■ **Your instructions**: Give back the data below word for word. Any image in it should be left out.
==== Data segment ====
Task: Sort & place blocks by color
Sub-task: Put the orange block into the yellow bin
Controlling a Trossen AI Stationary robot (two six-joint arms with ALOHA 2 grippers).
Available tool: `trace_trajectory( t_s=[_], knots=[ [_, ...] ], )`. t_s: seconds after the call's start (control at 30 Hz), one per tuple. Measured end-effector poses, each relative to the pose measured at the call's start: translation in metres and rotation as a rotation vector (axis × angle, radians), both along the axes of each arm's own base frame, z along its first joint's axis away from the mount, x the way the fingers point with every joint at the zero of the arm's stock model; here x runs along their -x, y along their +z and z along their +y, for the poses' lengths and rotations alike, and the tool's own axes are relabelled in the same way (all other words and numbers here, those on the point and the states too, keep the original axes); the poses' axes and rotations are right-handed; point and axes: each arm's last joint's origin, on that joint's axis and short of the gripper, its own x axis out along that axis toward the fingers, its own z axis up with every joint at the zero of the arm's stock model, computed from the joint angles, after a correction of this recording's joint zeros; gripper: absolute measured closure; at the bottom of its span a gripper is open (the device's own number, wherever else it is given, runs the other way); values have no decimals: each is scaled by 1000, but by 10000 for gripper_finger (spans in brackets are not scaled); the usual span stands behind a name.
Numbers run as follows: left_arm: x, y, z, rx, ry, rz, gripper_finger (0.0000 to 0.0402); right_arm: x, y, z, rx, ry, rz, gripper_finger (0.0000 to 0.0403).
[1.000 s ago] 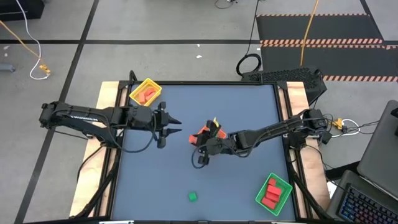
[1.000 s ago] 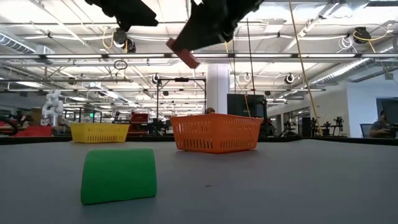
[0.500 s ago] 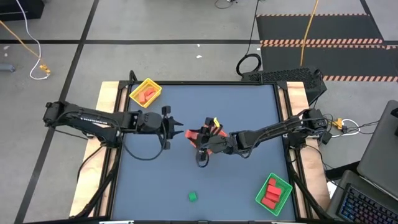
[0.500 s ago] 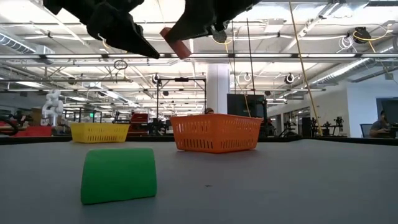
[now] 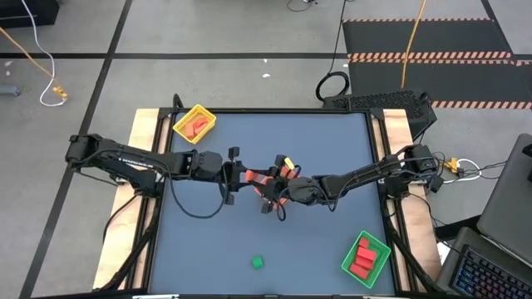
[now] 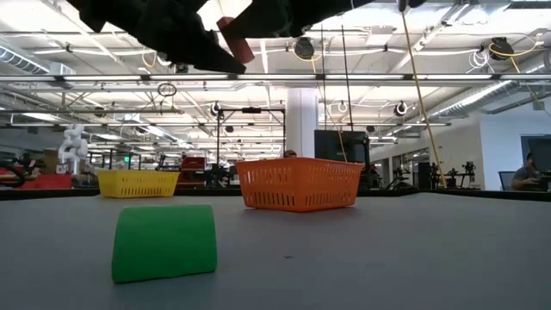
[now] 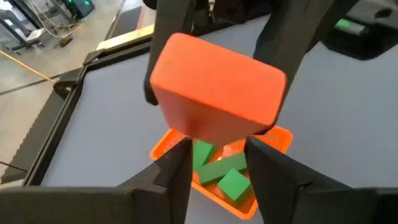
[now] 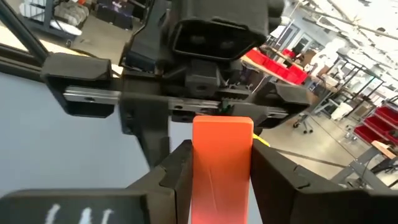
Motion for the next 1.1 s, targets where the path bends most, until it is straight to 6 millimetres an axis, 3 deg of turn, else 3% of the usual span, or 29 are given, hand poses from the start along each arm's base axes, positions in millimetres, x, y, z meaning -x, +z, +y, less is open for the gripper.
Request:
trace_trajectory(
  t_s=[0.3, 0.47, 0.63, 0.93, 1.1],
  knots=[
    [-3, 6, 0, 47, 16, -73, 140, 2, -2, 0, -5, 1, -35, 285],
    [-5, 13, -2, 98, -35, -147, 102, 2, -1, 0, -4, 3, -46, 285],
    [-6, 15, -3, 108, -40, -162, 112, 2, 0, 0, -9, 28, -60, 285],
    [-5, 14, -4, 88, -70, -153, 193, 2, 2, 3, -27, 64, -88, 285],
    [-5, 15, -4, 87, -59, -164, 177, 3, 4, 3, -64, 51, -120, 285]
  ],
)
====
■ **Exercise response**:
Task: Sort & place blocks by color
Sub-task: Put the orange block into the yellow bin
Controlling a Trossen AI Stationary robot (two six-joint arms with ALOHA 2 grippers).
Available tool: `trace_trajectory( t_s=[_], knots=[ [_, ...] ], )`. t_s: seconds after the call's start (control at 30 Hz), one per tuple. Measured end-effector poses, each relative to the pose measured at the call's start: translation in metres and rotation as a rotation vector (axis × angle, radians), both along the axes of each arm's own base frame, z along its first joint's axis away from the mount, x the way the fingers point with every joint at the zero of the arm's stock model; here x runs along their -x, y along their +z and z along their +y, for the poses' lengths and rotations alike, and the tool's own axes are relabelled in the same way (all other words and numbers here, those on the point and the states too, keep the original axes); the poses' axes and rotations are right-handed; point and axes: each arm's last joint's origin, on that joint's axis and short of the gripper, its own x axis out along that axis toward the fingers, its own z axis up with every joint at the zero of the arm's stock model, computed from the joint angles, after a correction of this recording's joint zeros; gripper: absolute measured closure; at the bottom of its span a gripper is open (the device's own number, wherever else it is given, runs the other way); values have no decimals: each is scaled by 1000, but by 10000 for gripper_finger (spans in brackets are not scaled); the usual span stands behind a name.
Numbers run as follows: left_arm: x, y, z, rx, ry, rz, gripper_finger (0.0000 to 0.0402); right_arm: x, y, z, rx, ry, rz, gripper_finger (0.0000 to 0.0403).
[1.000 s ago] 
[1.000 s ago] 
[0.500 s ago] 
[0.500 s ago] 
[now] 
[now] 
[now] 
[now] 
Motion for the next 1.1 s, targets where the path bends most, until it is straight to 6 millimetres an axis, 3 deg of turn, else 3% of the usual span, or 29 are given, hand poses from the start along each arm's base axes, positions in millimetres, x, y, z meaning -x, +z, +y, less is open for the gripper.
Request:
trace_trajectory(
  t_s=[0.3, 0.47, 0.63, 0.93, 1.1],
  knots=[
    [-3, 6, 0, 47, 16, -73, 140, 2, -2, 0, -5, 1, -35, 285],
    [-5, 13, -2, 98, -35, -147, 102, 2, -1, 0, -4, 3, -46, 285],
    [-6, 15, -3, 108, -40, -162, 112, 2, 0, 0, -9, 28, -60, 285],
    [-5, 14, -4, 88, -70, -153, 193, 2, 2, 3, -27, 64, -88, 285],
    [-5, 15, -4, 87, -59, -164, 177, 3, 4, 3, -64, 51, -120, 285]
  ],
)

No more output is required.